In my view the present application clearly appears to agitate issues which have been or at least should have been considered in the earlier proceedings. I am satisfied in applying the relevant principles of law as indicated earlier that not only does res judicata apply but in the event that it does not apply issue estoppel and Anshun estoppel applies to the facts and circumstances of this application.
14 Further, McInnis FM held, at [32], that the application constituted an abuse of process:
Further, however, in my view, that [sic] chronology of events giving rise to the application of the doctrines to which I have referred, combined with the dismissal of the application by Selway J in the Federal Court of Australia on 22 August 2003 against the backdrop of what I conclude to be an application foredoomed to failure provides me with an appropriate basis to find, as I do find, that this application is in any event an abuse of process, applying, as I do, the principles set out by the High Court in Walton v Gardiner.
GROUNDS OF REVIEW
15 In this appeal, the appellant relies upon the following grounds:
1. The Federal Magistrate erred in not finding that the Refugee Review Tribunal (RRT) committed jurisdictional error.
2. The Federal Magistrate erred in not remitting the matter back to the RRT for further consideration.
The appellant stated that he would provide further grounds once the decision of McInnis FM was handed down. No further grounds have been filed, however the appellant filed on 4 October 2006 a submission in support of his position, which is Annexure A to these reasons. In addition, this day the appellant filed a written submission dated 6 October 2006, which is annexure B to these reasons.
CONSIDERATION
Jurisdictional Error
16 In my view all the matters raised as relevant considerations by the appellant were considered by the Tribunal in its second Tribunal decision.
17 The question of whether there was political motivation behind the incidents referred to by the appellant was considered and rejected by the Tribunal. In my opinion McInnis FM was correct in stating that the appellant is seeking to re-agitate facts considered by the Tribunal. Further, the Tribunal considered each of the relevant considerations as a matter of law that were put before it by the appellant: Abebe v Commonwealth of Australia (1999) 197 CLR 510. In the circumstances, having considered the submission of 4 October 2006 of the appellant, which is annexure A, there is nothing in those submissions which indicate any error by the Tribunal.
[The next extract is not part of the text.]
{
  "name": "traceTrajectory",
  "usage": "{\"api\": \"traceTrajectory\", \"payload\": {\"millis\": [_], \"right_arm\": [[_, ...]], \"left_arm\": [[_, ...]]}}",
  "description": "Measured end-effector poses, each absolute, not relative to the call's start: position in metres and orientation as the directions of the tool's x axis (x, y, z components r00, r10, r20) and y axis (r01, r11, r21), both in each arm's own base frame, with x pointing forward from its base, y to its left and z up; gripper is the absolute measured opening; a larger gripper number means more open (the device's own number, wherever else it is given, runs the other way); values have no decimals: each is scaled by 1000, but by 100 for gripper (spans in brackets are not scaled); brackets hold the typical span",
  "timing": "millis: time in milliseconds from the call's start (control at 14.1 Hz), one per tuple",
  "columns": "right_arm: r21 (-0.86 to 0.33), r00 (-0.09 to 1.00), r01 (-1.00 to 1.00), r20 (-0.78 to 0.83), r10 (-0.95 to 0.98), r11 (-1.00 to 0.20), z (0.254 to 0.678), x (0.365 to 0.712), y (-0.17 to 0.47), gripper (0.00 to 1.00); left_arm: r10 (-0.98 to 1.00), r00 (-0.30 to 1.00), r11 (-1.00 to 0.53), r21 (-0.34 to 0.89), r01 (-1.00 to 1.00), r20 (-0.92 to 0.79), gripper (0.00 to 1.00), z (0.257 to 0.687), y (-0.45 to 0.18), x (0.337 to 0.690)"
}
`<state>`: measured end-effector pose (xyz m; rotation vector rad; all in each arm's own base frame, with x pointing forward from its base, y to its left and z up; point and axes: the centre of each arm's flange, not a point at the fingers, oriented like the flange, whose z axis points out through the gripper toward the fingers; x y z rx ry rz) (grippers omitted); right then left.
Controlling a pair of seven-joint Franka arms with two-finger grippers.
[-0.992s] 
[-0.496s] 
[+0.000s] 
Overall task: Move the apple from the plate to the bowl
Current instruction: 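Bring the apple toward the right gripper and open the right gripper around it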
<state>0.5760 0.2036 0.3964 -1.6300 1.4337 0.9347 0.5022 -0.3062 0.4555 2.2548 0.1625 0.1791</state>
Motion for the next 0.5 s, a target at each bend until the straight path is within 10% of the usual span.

In my view, the second Tribunal decision does not evince any jurisdictional error.
Allegation of Bias
18 For the first time it was alleged by the appellant in his written submission of 6 October 2006, which is annexure B, and orally before me, that he did not receive a fair trial because of bias of the Tribunal. In reliance upon this allegation reference was made to a letter that was mentioned in the first Tribunal decision in relation to the health of the appellant's wife. Relevantly, the Tribunal made the following observation in its first decision:
The applicant wife brought to hearing a letter from a GP stating that she could not be “questioned under pressure situation (sic) as it could make her anxiety level high, resulting (sic) her diabetes worse or make her depressed. In view of the above statement, provided only at hearing, and therefore unable to be confirmed with another doctor in this timeframe, the applicant was asked very few questions. She gave evidence that she had witnessed the attack in 1994, but could not recognise the people. She also said anonymous phone calls had occurred. She thought that this was because of her husband's involvement as chef for the President.
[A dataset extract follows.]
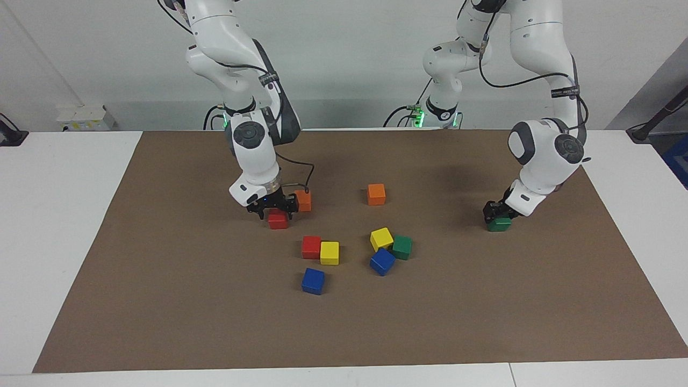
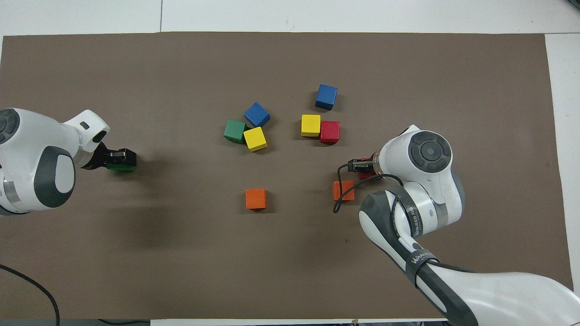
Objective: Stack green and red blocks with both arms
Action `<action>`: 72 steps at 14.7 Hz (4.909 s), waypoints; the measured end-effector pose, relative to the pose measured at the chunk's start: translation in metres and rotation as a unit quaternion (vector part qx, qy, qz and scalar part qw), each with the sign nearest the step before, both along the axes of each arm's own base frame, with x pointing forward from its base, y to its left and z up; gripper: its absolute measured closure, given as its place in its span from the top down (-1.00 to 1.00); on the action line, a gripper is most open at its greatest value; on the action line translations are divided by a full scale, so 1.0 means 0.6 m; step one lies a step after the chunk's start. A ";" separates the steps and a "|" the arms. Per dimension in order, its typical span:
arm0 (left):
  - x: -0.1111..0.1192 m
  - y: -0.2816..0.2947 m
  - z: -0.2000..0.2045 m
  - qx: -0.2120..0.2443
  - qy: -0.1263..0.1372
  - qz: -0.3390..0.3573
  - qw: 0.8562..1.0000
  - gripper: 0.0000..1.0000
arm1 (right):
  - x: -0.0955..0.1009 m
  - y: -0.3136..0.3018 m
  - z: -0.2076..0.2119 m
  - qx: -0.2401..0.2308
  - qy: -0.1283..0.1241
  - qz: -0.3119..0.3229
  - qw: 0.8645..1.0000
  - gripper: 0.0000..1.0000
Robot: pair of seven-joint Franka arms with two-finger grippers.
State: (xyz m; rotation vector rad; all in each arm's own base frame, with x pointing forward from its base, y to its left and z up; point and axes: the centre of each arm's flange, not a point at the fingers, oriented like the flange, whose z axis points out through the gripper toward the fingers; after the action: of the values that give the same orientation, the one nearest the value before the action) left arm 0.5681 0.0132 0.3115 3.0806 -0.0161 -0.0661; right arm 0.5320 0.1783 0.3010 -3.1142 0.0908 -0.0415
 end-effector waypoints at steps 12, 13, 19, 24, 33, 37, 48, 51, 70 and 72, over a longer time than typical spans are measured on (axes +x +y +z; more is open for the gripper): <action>0.023 -0.094 0.110 0.015 0.017 0.263 0.964 1.00 | 0.050 -0.154 0.164 -0.010 0.027 0.024 0.999 0.08; 0.021 -0.121 0.111 0.017 0.018 0.297 0.955 1.00 | 0.052 -0.203 0.172 -0.010 0.028 0.035 0.999 0.08; 0.026 -0.284 0.138 -0.017 -0.018 0.473 0.881 1.00 | 0.037 -0.353 0.131 -0.007 0.031 0.073 0.997 0.08; 0.066 -0.445 0.151 -0.033 0.005 0.527 0.849 1.00 | 0.044 -0.356 0.073 -0.010 0.004 0.073 0.997 0.08; 0.109 -0.571 0.033 0.044 0.014 0.534 0.844 1.00 | 0.060 -0.366 0.012 -0.011 -0.008 0.070 0.997 0.08; 0.118 -0.548 0.057 0.066 0.023 0.537 0.841 1.00 | 0.060 -0.366 0.012 -0.011 -0.008 0.071 0.997 0.08; 0.125 -0.526 0.047 0.054 0.020 0.539 0.840 1.00 | 0.063 -0.370 0.004 -0.011 -0.011 0.069 0.998 0.80; 0.121 -0.524 0.038 0.057 0.022 0.539 0.840 1.00 | 0.071 -0.371 0.026 -0.010 -0.003 0.069 0.998 1.00; 0.093 -0.522 0.024 0.055 0.017 0.537 0.841 0.10 | 0.168 -0.047 0.253 -0.004 0.000 0.049 0.999 1.00; 0.098 -0.493 0.073 0.055 0.010 0.519 0.853 0.10 | 0.170 -0.004 0.234 -0.003 -0.009 0.064 0.998 1.00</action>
State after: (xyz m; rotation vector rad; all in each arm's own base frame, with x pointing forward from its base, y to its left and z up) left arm 0.6271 -0.2826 0.3550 2.7212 1.6402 -0.0406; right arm 0.6342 0.1758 0.4413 -3.1162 -0.1084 -0.0660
19 In relation to the second Tribunal decision, it appears that the applicant wife was present at the hearing but did not give evidence. Before me there was some dispute about that but the record seems clear. In any event, the passage that is relied upon does not, in itself, suggest any bias on the part of the Tribunal particularly, whether it be the first Tribunal or the second Tribunal. But, relevantly, of course, it should only relate to the first Tribunal decision. In any event, there is no basis upon which I could find bias on the part of the second Tribunal.
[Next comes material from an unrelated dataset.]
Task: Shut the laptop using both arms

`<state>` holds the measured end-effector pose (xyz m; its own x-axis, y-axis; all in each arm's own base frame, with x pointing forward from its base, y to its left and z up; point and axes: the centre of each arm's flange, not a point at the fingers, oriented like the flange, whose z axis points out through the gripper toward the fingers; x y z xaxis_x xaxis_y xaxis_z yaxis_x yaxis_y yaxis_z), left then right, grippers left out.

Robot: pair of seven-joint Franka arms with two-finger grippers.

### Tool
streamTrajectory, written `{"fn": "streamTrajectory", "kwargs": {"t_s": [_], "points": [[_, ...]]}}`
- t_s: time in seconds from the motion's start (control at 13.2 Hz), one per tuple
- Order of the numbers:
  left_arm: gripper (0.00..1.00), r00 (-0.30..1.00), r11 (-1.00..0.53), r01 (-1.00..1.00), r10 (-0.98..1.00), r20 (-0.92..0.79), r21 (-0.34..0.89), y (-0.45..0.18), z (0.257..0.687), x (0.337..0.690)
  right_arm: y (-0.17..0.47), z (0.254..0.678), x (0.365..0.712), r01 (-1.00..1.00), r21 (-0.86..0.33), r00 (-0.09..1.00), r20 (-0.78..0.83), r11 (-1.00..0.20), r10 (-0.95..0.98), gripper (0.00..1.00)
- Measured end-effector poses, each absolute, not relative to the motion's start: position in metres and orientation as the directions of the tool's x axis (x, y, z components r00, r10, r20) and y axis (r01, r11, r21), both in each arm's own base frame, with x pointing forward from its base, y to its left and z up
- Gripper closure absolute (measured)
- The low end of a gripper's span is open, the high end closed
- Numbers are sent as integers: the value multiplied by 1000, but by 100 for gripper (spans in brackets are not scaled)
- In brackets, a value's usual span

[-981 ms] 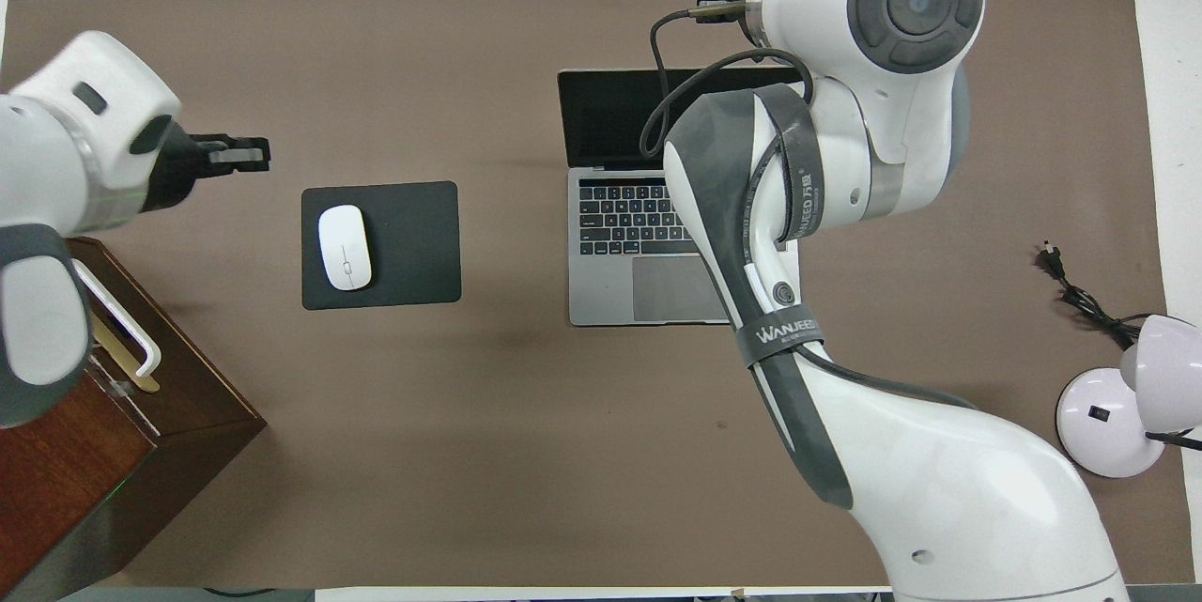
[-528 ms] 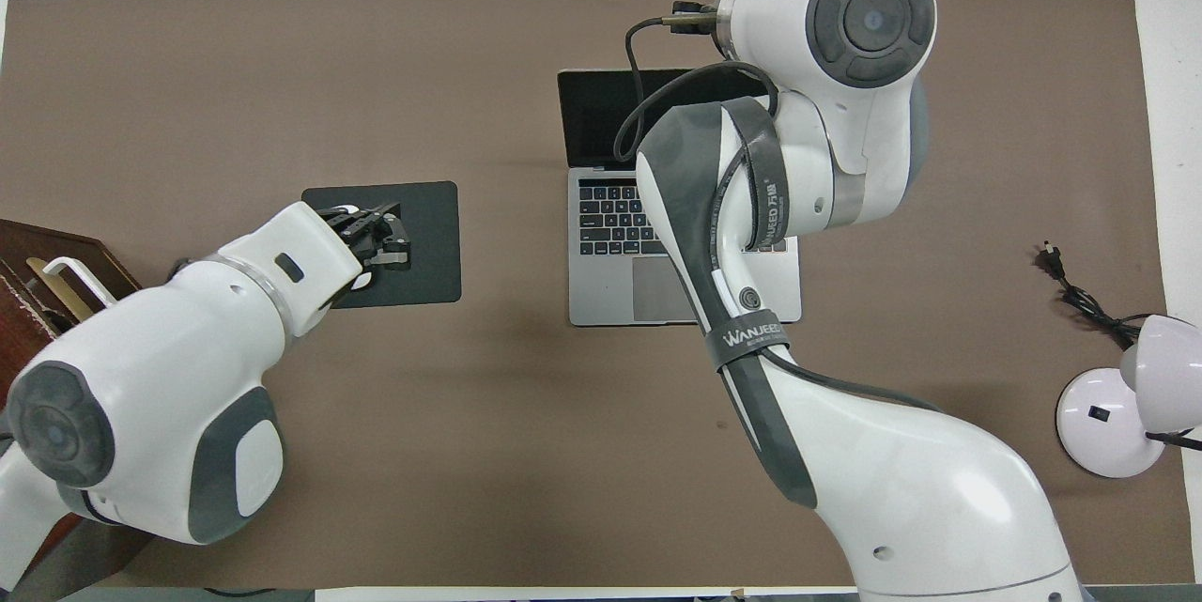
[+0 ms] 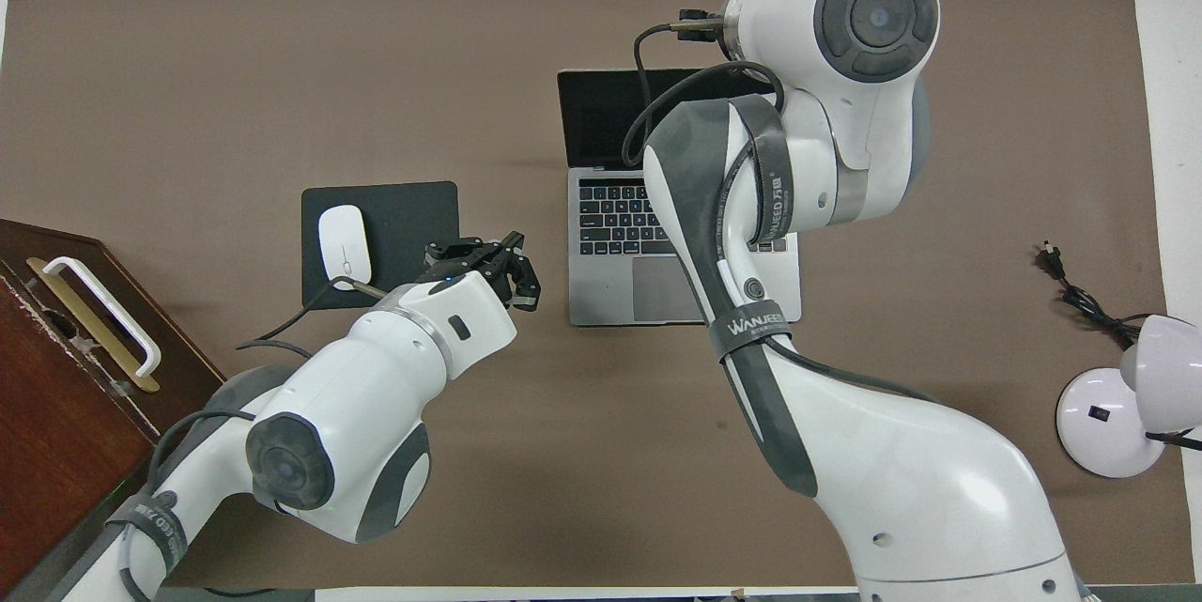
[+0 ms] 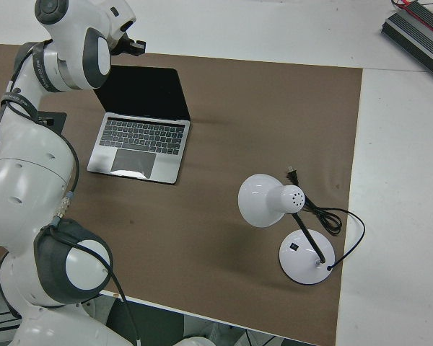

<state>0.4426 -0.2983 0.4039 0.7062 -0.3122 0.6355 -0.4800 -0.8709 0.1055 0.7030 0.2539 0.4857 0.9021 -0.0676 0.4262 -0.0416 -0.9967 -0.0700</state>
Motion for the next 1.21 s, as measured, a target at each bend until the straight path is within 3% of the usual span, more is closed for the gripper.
{"fn": "streamTrajectory", "kwargs": {"t_s": [1.21], "points": [[99, 635, -808, -588, -441, 634, 26, -347, 295, 417, 262, 470, 692, -16, -73, 947, 318, -997, -39, 99]]}}
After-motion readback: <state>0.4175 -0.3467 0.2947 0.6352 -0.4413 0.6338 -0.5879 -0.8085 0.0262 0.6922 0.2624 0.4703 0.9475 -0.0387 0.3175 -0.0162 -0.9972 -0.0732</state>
Res Judicata, Issue Estoppel and Anshun Estoppel
20 In addition to the above matters I agree with the conclusions of McInnis FM that the application should be dismissed on the basis of the doctrines of res judicata, issue estoppel and Anshun estoppel.
21 The application the subject of the second Federal Court decision was made under s 39 of the Judiciary Act. In that application the appellant asserted that there was a denial of procedural fairness. The next application made on 24 December 2002 for constitutional relief pursuant to s 75(5) of the Constitution was dismissed by Selway J in the third Federal Court decision. The appellant there relied upon a number of grounds including, again, a denial of procedural fairness.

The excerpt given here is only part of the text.